Copy out each line of the listing below where the string "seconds" appears.

....

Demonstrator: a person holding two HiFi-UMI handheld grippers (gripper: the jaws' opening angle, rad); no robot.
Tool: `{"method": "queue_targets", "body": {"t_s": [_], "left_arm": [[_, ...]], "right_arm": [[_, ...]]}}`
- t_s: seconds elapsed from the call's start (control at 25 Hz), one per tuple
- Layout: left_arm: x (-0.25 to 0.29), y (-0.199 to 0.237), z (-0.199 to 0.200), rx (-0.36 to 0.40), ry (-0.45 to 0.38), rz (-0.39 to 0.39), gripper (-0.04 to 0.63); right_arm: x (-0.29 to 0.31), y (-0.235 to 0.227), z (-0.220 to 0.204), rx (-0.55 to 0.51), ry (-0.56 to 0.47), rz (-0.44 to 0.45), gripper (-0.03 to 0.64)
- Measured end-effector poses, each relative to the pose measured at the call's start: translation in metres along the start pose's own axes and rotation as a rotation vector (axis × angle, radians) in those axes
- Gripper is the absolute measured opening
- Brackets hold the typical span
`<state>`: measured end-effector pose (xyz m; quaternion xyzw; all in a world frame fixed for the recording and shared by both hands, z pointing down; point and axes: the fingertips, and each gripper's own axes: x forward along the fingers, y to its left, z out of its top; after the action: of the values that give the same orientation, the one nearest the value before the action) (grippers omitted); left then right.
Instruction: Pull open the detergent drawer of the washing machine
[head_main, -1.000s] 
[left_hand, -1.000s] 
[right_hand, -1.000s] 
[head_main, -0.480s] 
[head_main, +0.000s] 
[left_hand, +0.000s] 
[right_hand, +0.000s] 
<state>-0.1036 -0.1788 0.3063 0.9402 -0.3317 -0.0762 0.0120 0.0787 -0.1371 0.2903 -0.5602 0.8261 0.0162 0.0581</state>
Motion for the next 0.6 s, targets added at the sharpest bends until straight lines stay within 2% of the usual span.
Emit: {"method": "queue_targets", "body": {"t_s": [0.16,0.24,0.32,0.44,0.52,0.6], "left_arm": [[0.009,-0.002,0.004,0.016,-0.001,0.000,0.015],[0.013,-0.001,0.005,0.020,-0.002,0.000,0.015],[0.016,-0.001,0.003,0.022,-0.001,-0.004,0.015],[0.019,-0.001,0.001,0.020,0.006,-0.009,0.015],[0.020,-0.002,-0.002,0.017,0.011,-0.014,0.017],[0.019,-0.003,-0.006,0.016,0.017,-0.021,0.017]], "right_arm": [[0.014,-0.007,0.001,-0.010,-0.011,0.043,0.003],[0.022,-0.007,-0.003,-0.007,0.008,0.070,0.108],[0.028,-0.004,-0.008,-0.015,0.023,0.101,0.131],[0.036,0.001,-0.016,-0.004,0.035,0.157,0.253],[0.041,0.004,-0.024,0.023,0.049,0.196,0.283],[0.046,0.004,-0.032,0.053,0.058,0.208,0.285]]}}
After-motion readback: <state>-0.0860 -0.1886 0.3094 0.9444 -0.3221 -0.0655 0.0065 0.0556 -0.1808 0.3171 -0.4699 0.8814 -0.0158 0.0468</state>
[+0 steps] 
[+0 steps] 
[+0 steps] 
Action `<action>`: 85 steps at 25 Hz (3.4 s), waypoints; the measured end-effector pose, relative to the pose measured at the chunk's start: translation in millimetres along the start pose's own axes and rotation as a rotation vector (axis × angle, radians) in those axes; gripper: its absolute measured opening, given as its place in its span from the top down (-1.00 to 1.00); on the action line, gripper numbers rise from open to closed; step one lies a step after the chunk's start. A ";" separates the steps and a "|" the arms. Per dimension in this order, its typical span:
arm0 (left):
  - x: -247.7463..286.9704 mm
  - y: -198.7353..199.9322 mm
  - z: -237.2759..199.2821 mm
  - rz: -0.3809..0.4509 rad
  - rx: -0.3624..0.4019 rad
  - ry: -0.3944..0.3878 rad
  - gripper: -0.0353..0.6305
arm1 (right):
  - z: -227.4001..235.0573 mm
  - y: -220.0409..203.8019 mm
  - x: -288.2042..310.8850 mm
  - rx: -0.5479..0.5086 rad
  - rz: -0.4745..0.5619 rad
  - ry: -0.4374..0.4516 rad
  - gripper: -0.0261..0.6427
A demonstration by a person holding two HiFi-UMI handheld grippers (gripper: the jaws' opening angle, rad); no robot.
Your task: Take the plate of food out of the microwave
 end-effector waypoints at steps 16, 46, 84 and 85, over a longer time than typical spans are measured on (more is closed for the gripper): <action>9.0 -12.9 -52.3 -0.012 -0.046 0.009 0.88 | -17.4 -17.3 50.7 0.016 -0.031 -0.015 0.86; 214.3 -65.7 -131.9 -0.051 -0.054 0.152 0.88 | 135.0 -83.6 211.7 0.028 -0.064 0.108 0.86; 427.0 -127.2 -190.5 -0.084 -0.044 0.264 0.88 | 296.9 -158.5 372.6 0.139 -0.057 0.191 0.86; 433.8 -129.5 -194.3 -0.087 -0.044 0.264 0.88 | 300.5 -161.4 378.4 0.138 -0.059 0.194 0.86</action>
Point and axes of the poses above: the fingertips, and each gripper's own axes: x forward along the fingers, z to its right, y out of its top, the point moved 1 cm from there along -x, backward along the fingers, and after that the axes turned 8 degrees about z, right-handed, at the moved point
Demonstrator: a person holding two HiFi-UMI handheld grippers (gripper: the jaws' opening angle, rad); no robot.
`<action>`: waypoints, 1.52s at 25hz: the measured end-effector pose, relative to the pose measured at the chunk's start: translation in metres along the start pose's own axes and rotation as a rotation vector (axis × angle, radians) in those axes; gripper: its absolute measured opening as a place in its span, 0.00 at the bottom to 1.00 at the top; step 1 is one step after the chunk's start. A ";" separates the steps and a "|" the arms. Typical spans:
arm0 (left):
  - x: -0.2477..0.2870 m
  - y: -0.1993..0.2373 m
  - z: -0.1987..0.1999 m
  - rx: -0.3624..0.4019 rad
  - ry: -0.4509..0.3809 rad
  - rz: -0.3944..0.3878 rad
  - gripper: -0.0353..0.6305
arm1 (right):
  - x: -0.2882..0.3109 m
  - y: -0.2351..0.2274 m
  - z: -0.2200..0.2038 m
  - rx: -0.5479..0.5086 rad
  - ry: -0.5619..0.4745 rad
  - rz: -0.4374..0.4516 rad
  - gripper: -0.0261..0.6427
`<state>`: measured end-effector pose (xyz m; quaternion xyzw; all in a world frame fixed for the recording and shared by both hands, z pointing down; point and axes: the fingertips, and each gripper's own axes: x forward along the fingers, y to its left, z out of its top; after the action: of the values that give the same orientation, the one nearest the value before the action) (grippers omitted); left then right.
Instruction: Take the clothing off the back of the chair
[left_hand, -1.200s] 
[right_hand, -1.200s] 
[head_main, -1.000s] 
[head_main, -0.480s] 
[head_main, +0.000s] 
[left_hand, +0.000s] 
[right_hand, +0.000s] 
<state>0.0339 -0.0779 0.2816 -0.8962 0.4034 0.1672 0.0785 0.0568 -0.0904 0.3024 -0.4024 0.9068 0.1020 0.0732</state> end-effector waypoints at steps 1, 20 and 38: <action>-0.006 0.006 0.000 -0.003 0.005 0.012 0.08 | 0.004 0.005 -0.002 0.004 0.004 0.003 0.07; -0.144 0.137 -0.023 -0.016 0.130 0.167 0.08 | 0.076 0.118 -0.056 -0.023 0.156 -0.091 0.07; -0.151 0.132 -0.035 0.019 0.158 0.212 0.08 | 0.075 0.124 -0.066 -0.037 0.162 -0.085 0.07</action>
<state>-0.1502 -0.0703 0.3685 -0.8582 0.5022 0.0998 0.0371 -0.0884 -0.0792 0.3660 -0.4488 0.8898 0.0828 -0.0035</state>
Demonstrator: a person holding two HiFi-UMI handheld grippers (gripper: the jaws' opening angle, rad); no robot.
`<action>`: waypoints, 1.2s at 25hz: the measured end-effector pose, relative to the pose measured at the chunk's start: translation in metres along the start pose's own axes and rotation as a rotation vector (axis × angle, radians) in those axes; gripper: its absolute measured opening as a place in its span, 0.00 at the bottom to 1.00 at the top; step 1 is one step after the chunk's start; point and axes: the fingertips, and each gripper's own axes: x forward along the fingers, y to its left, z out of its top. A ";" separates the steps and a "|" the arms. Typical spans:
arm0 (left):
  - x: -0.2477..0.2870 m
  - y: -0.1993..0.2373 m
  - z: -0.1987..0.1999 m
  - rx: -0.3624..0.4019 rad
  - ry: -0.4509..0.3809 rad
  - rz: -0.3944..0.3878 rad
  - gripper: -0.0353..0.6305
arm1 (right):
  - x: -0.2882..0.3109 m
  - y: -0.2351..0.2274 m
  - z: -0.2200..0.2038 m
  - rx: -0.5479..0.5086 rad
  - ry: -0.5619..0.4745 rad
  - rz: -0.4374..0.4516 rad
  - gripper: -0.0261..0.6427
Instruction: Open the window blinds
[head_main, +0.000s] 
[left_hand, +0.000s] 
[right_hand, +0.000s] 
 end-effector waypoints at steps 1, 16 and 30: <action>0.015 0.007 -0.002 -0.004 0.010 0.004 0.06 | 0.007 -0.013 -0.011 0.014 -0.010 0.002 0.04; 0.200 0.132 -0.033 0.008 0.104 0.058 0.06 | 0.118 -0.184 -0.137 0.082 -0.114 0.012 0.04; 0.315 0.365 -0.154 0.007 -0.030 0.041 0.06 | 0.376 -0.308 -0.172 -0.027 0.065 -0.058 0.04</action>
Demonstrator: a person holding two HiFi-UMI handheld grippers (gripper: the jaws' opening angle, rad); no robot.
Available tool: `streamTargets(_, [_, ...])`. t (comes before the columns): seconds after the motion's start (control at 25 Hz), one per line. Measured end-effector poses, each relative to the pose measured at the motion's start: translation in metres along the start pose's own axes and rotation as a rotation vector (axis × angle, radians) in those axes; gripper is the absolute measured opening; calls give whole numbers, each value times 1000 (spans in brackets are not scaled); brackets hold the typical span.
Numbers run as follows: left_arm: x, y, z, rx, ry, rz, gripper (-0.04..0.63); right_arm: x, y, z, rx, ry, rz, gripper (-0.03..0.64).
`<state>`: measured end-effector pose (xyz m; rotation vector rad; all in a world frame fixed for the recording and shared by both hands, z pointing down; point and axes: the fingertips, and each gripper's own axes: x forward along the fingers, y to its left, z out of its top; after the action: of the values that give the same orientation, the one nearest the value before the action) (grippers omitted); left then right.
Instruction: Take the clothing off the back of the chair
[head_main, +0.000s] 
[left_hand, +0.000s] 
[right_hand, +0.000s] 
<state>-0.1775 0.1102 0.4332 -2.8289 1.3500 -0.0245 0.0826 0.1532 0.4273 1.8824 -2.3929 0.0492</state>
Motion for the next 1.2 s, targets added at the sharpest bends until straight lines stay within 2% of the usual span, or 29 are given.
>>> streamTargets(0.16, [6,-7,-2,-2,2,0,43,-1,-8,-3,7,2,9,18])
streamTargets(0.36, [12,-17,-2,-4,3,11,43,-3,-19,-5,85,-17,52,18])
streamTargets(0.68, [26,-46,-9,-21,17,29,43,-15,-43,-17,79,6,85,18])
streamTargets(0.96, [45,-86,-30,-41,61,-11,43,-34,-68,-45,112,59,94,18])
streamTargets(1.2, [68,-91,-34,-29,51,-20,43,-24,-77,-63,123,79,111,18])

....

→ **WRITTEN SOLUTION**:
- t_s: seconds elapsed from the call's start (control at 25 Hz), one per tuple
Available tool: `streamTargets(_, [_, ...])`. t (comes before the columns): seconds after the motion's start (control at 25 Hz), one per line. Measured end-effector poses, each relative to the pose measured at the motion's start: translation in metres along the start pose's own axes and rotation as a rotation vector (axis × angle, radians) in those axes; gripper is the absolute measured opening; calls give whole numbers, each value times 1000 (spans in brackets are not scaled); brackets hold the typical span.

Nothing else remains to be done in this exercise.